Dr Davidson said that the findings, published in this month's Nature Medicine, were among the most important results of her career because they demonstrated the possibility of directly attacking the faulty gene responsible for Huntington's disease. "I'm extremely excited about the potential of RNAi and cautiously optimistic about its possible use in human medicine," Dr Davidson said.

"This is the first example of targeted gene silencing of a disease gene in the brains of live animals and it suggests that this approach may eventually be useful for human therapies," Dr Davidson said. "We have had success in tissue culture, but translating those ideas to animal models of disease has been a barrier. We seem to have broken through that barrier," she said.

Nancy Wexler of Columbia University in New York, a world authority on Huntington's disease, said RNAi offers the most promising potential treatment for the disease she has seen. "When I first heard of this work, it just took my breath away. Its everything you ever wanted to hear and more," said Professor Wexler, president of the Hereditary Disease Foundation in New York and a member of the team that originally discovered the Huntington's gene.
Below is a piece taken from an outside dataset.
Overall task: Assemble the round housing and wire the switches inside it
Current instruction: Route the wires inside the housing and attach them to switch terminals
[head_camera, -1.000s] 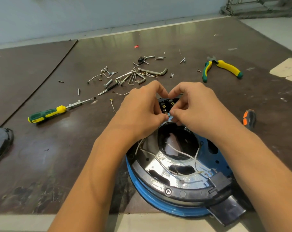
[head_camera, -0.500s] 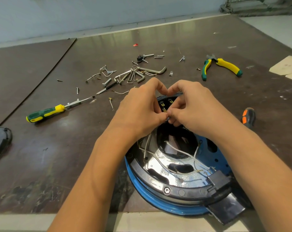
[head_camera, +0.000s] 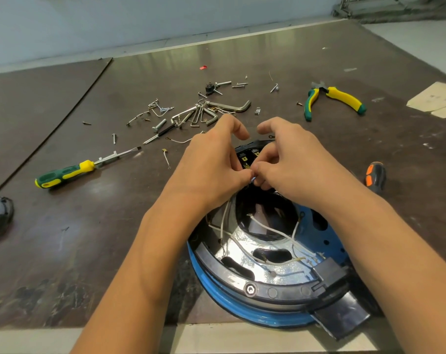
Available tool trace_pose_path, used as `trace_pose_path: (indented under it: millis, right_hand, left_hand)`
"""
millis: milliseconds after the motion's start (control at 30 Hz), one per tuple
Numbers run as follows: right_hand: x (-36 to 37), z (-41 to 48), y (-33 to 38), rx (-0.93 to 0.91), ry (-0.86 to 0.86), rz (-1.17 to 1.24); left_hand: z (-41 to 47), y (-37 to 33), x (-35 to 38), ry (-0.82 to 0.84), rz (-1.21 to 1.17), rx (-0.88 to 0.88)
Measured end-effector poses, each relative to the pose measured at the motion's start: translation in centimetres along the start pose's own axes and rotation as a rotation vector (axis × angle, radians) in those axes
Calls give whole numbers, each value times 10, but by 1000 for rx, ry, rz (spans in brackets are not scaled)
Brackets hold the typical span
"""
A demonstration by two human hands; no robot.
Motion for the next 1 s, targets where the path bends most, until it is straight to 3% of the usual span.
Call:
trace_pose_path:
  millis: [733, 1000]
  right_hand:
    - [0, 2, -2, -34, -30, 25]
    - [-1, 2, -2, -66, -45, 25]
  left_hand:
    - [2, 2, -3, -122, 143, 20]
    - [4, 2, -1, -90, 190, 42]
Point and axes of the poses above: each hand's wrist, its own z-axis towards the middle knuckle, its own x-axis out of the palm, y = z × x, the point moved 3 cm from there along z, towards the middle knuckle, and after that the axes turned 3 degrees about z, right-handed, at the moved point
Phillip Sharp, a Nobel laureate from the Massachusetts Institute of Technology in Boston, said Dr Davidson's findings were "striking" because they demonstrated that RNAi may work for human patients suffering from a range of debilitating brain diseases. "It shows that, in the context of the biology, it's possible to do. This is a significant step, there's no doubt about it," Professor Sharp said.

The big question was whether this ability to silence genes could be "delivered" to all the cells of the body that needed it. Beverly Davidson's work shows that in a mammal the delivery of RNAi can work, even across the notoriously difficult biological barrier that protects the brain. She used a harmless carrier vehicle called adeno-associated virus to take the RNAi molecule into the diseased cells of the brain where the defective Huntington gene needed to be silenced. It worked.

"The broader science of RNAi is spectacular. Its just absolutely spectacular," Professor Sharp said.

"This is not hype. The biggest science prizes in the world will fall to RNAi."